Так что ничего нам не оставалось, как только мучить друг друга, часами ожидать в Префектуре, заполнять формуляры, совещаться с друзьями, уже знакомыми на ощупь с сокровеннейшими потрохами всевозможных виз, уламывать секретарей и вновь заполнять формуляры, и в итоге ее похотливый и многоликий разъездной торговец потонул в призрачной мешанине огрызающихся чиновников с крысиными усиками, истлевших кип полустершихся записей, смрада фиолетовых чернил, взяток, засунутых под гангренозные пятна промокашек, жирных мух, щекотавших влажные шеи холодными подушечками проворных лапок, свежеснесенных, неуклюже вогнутых фотографий шести двойников-недочеловеков, трагических глаз и терпеливой учтивости просителей, родившихся в Слуцке, в Стародубе, в Бобруйске, воронок и блоков Святой Инквизиции, ужасной улыбки лысого мужчины в очках, которому объявили, что паспорт его никак не отыщут.
Признаюсь, как-то вечером, после особенно гнусного дня, я рухнул на каменную скамью, плача и проклиная издевательский мир, в котором липкие лапы консулов и комиссаров жонглируют миллионами жизней. Тут я заметил, что и она тоже плачет, и сказал ей, что все это в сущности было бы пустяком, когда бы она не сделала того, что сделала.

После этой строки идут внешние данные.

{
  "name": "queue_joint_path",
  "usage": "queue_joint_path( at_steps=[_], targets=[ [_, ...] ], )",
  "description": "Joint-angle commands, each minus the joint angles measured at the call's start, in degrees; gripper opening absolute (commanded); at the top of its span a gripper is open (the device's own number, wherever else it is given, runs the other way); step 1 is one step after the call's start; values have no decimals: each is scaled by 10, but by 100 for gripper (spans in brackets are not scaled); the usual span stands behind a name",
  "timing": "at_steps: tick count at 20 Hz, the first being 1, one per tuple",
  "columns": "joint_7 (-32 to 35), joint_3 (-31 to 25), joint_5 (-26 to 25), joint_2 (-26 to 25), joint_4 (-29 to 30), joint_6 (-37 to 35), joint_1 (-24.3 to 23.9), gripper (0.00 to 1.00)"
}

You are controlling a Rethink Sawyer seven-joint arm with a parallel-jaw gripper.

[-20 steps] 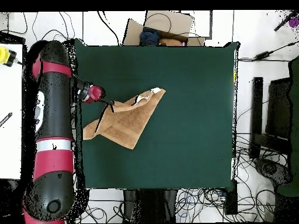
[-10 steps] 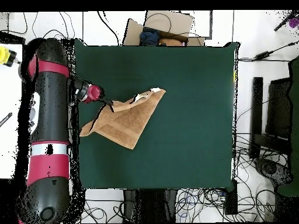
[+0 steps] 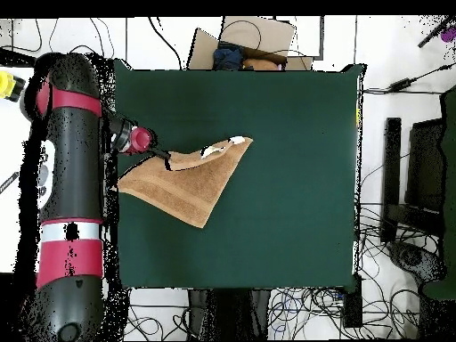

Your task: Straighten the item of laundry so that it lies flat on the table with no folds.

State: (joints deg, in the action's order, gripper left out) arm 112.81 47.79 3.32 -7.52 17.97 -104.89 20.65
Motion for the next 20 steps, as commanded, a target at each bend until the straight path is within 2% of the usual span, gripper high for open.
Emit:
queue_joint_path(
  at_steps=[1, 12, 20],
  targets=[
    [169, -14, 17, -11, 27, -41, -25, 0],
    [176, -22, 15, -2, 52, -40, -28, 0],
    [173, -10, 36, -30, -6, -82, -61, 0]
  ],
)
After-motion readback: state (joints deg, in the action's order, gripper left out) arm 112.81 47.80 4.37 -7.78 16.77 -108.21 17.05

— Ты станешь думать, что я ненормальная, — сказала она с силой, которая на секунду почти превратила меня в реального для нее человека, — но я не сделала этого, клянусь тебе, не сделала. Может быть, я живу несколькими жизнями сразу. Может быть, я хотела тебя испытать. Может быть, эта скамейка — сон, а мы с тобою сейчас в Саратове или на какой-то звезде.
Было бы скучно возиться с различными стадиями, через которые я прошел прежде, чем окончательно принять первую версию ее задержки. Я не разговаривал с ней, был все больше один. Она мерцала и меркла, и вновь возникала с каким-нибудь пустяком, который, думалось ей, я, быть может, приму, — с пригоршней вишен, с тремя драгоценными сигаретами либо с чем-либо в этом же роде, — она обхаживала меня с ровной, немой мягкостью сиделки, что ходит за брюзгливо выздоравливающим пациентом. Я перестал навещать большую часть наших общих друзей, потому что они утратили всякий интерес к моим паспортным делам и, казалось мне, стали вдруг неопределенно враждебными. Я написал несколько стихотворений. Я пил вино — столько, сколько удавалось добыть. В один из дней я прижал ее к моей стенающей груди, и мы уехали в Кабуль на неделю и там лежали на круглой розовой гальке узкого пляжа. Странно сказать, чем счастливее казались наши новые отношения, тем сильнее я ощущал потаенный ток горькой печали, но говорил себе, что это — родовая черта всякой подлинной благодати.
Тем временем, что-то сместилось в подвижном узоре наших судеб и, наконец, я вышел из темной и жаркой канцелярии с двумя пухлыми visas de sortie[2], лежавшими в чаше моих дрожащих ладоней. В должное время им впрыснули сыворотку США, и я понесся в Марсель и ухитрился добыть билеты на ближайшее судно. Я воротился и отгрохал по лестницам вверх. На столе я увидел розу в бокале — румяная сахаристость ее очевидной красы, паразитические пузырьки воздуха, прилипшие к стеблю. Два запасных ее платья исчезли, исчез ее гребень, исчезло клетчатое пальто и муаровая головная лента с бантом, служившая ей шляпкой. Не было приколотой к подушке записки, не было во всей комнате ничего, что могло бы меня просветить, ибо, конечно, роза являлась попросту тем, что французские рифмоплеты зовут une cheville[3].
Я пошел к Веретенниковым, которые ничего не смогли мне сказать; к Геллманам, которые отказались сказать что-либо; и к Елагиным, которые колебались, говорить мне или не стоит. В конце концов, старуха, — а вы знаете, какова Анна Владимировна в решительные минуты, — потребовала, чтобы подали ее трость с резиновым наконечником, тяжело, но решительно вытащила свое крупное тело из любимого покойного кресла и отвела меня в сад. Здесь она сообщила, что, будучи вдвое старше меня, она имеет право сказать, что я хам и подлец.
Вообразите сцену: маленький, гравистый сад с одиноким кипарисом и синим кувшином из «Тысячи и одной ночи», треснувшая терраса, на которой дремал, укрывши пледом колени, отец старухи, когда оставил пост новгородского губернатора, чтобы провести в Ницце несколько последних своих вечеров; бледно-зеленое небо; запах ванили в густеющих сумерках; металлический свирест сверчков (две октавы выше среднего до); и Анна Владимировна — складки на щеках резко подрагивают, она осыпает меня материнскими, но совершенно мной не заслуженными оскорблениями.